**Exercise data:**
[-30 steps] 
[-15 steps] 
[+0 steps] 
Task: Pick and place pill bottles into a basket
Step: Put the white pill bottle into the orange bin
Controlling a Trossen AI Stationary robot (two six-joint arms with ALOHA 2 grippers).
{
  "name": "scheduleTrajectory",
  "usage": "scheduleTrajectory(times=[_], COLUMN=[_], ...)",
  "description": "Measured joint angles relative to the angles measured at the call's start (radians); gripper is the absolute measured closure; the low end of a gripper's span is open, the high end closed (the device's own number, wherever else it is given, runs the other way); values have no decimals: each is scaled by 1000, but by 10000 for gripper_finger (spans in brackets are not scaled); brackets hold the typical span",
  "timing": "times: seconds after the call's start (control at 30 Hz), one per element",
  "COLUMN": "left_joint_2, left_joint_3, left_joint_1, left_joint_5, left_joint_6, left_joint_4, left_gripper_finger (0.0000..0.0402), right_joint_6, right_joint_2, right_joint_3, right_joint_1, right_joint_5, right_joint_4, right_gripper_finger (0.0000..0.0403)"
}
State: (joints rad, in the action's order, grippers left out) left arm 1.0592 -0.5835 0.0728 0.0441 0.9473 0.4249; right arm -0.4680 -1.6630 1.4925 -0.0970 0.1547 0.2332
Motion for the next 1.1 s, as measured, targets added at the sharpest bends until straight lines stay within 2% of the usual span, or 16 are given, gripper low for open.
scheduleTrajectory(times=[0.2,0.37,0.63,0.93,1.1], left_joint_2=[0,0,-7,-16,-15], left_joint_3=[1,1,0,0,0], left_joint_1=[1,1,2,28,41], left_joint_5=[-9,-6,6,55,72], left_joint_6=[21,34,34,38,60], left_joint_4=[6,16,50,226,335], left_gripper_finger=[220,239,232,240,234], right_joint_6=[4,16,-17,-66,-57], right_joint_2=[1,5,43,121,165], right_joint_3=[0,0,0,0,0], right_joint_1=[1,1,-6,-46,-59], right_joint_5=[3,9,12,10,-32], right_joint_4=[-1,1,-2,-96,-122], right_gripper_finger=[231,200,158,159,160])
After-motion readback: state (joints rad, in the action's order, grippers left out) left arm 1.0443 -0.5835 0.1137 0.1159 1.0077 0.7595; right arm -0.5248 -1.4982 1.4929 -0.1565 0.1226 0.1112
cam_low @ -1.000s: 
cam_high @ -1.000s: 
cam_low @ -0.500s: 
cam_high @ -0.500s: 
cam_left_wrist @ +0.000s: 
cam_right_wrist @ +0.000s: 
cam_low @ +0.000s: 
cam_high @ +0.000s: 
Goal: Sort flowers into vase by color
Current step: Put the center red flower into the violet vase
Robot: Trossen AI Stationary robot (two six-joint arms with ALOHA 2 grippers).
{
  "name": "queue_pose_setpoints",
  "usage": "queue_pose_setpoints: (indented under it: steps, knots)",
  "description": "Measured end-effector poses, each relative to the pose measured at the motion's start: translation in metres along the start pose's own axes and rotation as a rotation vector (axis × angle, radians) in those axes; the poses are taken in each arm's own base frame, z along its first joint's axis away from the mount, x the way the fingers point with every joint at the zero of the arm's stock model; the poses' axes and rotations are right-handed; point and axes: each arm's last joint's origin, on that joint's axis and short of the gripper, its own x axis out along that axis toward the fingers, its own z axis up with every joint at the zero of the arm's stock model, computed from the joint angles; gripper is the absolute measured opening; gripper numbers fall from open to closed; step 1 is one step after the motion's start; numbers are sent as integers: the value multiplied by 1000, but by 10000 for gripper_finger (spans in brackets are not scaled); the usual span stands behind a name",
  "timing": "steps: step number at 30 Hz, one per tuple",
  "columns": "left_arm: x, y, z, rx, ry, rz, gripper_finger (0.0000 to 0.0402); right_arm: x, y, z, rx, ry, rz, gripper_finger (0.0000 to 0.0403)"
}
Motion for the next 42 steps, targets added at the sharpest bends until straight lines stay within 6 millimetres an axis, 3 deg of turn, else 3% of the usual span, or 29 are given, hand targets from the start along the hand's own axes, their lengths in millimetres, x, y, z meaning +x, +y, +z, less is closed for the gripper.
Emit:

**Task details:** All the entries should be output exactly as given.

**Response box:**
[-30 steps] 
[-15 steps] 
[+0 steps] 
Task: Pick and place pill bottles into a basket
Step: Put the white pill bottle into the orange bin
Controlling a Trossen AI Stationary robot (two six-joint arms with ALOHA 2 grippers).
{
  "name": "scheduleTrajectory",
  "usage": "scheduleTrajectory(times=[_], COLUMN=[_], ...)",
  "description": "Measured joint angles relative to the angles measured at the call's start (radians); gripper is the absolute measured closure; the low end of a gripper's span is open, the high end closed (the device's own number, wherever else it is given, runs the other way); values have no decimals: each is scaled by 1000, but by 10000 for gripper_finger (spans in brackets are not scaled); brackets hold the typical span",
  "timing": "times: seconds after the call's start (control at 30 Hz), one per element",
  "COLUMN": "left_joint_2, left_joint_3, left_joint_1, left_joint_5, left_joint_6, left_joint_4, left_gripper_finger (0.0000..0.0402), right_joint_6, right_joint_2, right_joint_3, right_joint_1, right_joint_5, right_joint_4, right_gripper_finger (0.0000..0.0403)"
}
State: (joints rad, in the action's order, grippers left out) left arm 1.0592 -0.5835 0.0728 0.0441 0.9473 0.4249; right arm -0.4680 -1.6630 1.4925 -0.0970 0.1547 0.2332
Motion for the next 1.1 s, as measured, targets added at the sharpest bends until straight lines stay within 2% of the usual span, or 16 are given, gripper low for open.
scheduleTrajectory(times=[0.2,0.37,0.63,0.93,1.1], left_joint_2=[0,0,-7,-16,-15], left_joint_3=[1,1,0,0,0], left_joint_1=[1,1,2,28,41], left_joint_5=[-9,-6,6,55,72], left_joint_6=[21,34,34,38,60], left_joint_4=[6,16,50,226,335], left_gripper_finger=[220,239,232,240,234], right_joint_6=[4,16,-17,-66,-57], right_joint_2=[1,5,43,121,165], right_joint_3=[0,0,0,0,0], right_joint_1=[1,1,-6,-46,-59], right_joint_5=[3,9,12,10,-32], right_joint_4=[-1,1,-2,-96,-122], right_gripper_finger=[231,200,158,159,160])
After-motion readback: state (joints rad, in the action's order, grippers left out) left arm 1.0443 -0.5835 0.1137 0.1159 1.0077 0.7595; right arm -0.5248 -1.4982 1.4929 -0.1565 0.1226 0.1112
cam_low @ -1.000s: 
cam_high @ -1.000s: 
cam_low @ -0.500s: 
cam_high @ -0.500s: 
cam_left_wrist @ +0.000s: 
cam_right_wrist @ +0.000s: 
cam_low @ +0.000s: 
cam_high @ +0.000s: 
Goal: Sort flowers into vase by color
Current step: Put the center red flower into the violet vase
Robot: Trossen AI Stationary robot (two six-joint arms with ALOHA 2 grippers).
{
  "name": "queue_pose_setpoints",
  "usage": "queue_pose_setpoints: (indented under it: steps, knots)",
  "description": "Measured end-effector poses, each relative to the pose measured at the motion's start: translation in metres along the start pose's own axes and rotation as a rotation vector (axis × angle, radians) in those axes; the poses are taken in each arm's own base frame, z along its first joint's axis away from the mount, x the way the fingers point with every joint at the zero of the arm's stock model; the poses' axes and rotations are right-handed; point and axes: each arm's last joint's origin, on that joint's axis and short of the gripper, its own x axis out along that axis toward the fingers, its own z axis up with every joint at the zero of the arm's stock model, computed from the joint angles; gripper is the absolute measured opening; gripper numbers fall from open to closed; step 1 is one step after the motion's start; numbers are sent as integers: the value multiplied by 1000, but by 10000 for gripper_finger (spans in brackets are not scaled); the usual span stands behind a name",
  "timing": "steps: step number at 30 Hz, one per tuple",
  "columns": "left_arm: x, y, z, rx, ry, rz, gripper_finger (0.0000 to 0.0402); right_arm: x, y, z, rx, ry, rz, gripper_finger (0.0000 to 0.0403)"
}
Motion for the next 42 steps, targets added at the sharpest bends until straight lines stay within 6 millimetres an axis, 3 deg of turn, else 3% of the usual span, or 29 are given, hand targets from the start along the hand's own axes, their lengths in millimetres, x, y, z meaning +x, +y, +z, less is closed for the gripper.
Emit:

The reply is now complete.